Our briefing note on the cost-of-living crisis, published in September 2022, suggested that most public library leaders were actively looking at taking part in a ‘Warm Bank’ scheme. We were also aware in the summer of 2022 that many libraries were preparing for an increase in people visiting for warmth by installing extra desks and comfier chairs. We know that library services followed through on these plans with alacrity.
All 47 of Norfolk’s council-run libraries were turned into ‘warm spaces’, giving those struggling to heat their homes the chance to sit in comfort with free hot drinks or soup. Norfolk, like many other services, joined the ‘Warm Welcome’ campaign. Libraries could use this website to register their location as a warm space.
On Thursday 23 March we held a webinar, ‘Warm Spaces: What Next?’ with three guest speakers. We were joined by Sam Marshall, Operations Manager at Hampshire Public Libraries, David Barclay, Manager of the Warm Welcome Campaign and Ravneet Virdi, Head of Tackling Loneliness, Department for Culture, Media and Sport. This was a timely and important opportunity not only to reflect on libraries’ experiences of running ‘warm spaces’ during the winter of 2022-23, but to look at how those projects might help inform future schemes within the library sector.
Sam told us about Hampshire’s early preparatory activities. In October 2022, the service distributed 800 ‘warm bags’, 3000 food vouchers and held coat exchanges for those most in need. Alongside these emergency activities that came out of the cost-of-living crisis, Hampshire made sure to publicise their ‘business as usual’ offer. Much of the service’s existing offer, including signposting to services such as foodbanks, is helpful to those in need of assistance. However, the service also went far beyond its usual offer in working with partners to develop community pantries and fridges in four of its libraries.

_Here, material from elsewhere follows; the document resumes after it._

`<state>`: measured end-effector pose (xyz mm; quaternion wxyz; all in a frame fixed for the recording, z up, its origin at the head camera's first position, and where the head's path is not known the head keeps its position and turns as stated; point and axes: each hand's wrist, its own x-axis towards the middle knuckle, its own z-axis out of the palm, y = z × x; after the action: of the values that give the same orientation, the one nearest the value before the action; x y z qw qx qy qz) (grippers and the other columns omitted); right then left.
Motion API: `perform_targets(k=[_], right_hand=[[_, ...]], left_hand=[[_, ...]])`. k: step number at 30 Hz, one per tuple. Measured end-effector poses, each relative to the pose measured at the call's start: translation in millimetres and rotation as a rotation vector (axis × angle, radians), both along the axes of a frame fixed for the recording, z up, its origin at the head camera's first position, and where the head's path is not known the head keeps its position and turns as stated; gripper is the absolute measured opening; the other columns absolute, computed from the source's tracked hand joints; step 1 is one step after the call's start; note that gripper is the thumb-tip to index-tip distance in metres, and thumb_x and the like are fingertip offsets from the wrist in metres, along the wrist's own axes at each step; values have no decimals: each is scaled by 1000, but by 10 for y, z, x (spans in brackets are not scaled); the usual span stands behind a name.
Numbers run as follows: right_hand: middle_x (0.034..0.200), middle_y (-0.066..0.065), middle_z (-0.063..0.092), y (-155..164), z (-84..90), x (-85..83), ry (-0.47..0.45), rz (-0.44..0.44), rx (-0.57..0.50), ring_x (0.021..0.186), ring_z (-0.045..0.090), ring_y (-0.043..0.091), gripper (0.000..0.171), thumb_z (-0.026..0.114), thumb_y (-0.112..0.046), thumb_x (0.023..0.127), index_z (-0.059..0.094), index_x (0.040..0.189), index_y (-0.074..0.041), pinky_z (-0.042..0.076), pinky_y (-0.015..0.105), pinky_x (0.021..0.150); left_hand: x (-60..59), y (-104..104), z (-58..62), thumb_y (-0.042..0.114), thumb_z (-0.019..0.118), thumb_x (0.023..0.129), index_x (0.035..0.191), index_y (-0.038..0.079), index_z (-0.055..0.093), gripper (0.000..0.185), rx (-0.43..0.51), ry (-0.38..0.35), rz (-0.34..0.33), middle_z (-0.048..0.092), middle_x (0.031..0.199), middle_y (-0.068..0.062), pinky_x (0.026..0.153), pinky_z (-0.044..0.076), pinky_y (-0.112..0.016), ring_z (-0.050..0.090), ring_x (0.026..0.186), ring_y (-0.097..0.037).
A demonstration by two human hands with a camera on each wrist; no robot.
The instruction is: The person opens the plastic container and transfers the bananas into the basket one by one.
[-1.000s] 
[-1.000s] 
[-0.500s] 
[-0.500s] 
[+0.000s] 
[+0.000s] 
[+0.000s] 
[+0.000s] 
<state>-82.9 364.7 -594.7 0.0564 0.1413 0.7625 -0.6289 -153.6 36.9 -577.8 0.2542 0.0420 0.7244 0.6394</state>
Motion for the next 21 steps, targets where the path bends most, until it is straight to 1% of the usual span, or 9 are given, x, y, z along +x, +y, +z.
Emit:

On Hayling Island, the library now works with the pantry to provide an after-school club for children ensuring they have access to a snack and a drink in a warm safe space. Sam told us that Hampshire’s ’Warm Welcome’ campaign has led to a significant increase in the use of these pantries in the latter half of the year.
Sam pointed out that a specific challenge arising from Hampshire’s campaign is how to ensure that those who come to the library for support remain in the building to take advantage of the many benefits libraries offer. Whilst the food vouchers proved very popular, many recipients picked them up and left the library almost immediately.
Convincing customers to stay for longer will be a focus of Hampshire’s campaign this coming winter.
David’s talk was particularly valuable for highlighting the coordination that has occurred because of the establishment of the ‘Warm Spaces’ network. He explained that libraries, churches and community groups have fostered new connections as part of the campaign. David explained that these local networks can form new and surprising partnerships with local charities and businesses. In Carlisle, for example, an animal charity offered free pet food to those using warm spaces in the city.
David explained that the challenge for the future will be creating a warm space infrastructure that can support local organisations, building on the work achieved so far. Ideally, David said he sees warm spaces in the future as part of the social fabric of the UK. He suggested a future in which visiting warm spaces during the winter is not an economic but a social necessity and normality. However, David stressed that extra resources must be made available if this idea is to become a reality.
In the final part of our webinar, Ravneet provided valuable lessons for the development of warm spaces drawn from DCMS’s work on loneliness. To encourage social connections, warm spaces might focus on shared, group activities. As Ravneet noted, libraries are ideally positioned because they already provide these activities on a daily basis. As a significant contributing factor to loneliness is living alone, she suggested exploring community transport schemes to bring people into warm spaces like the library.
It was clear from Ravneet’s talk that the future of warm spaces lies in connecting them not just to physical services like these transport schemes but to schemes such as social prescribing. Given their multivarious links within the local community, libraries are ideally placed to fulfil these roles and function as central pillars in the next phase of the warm spaces project.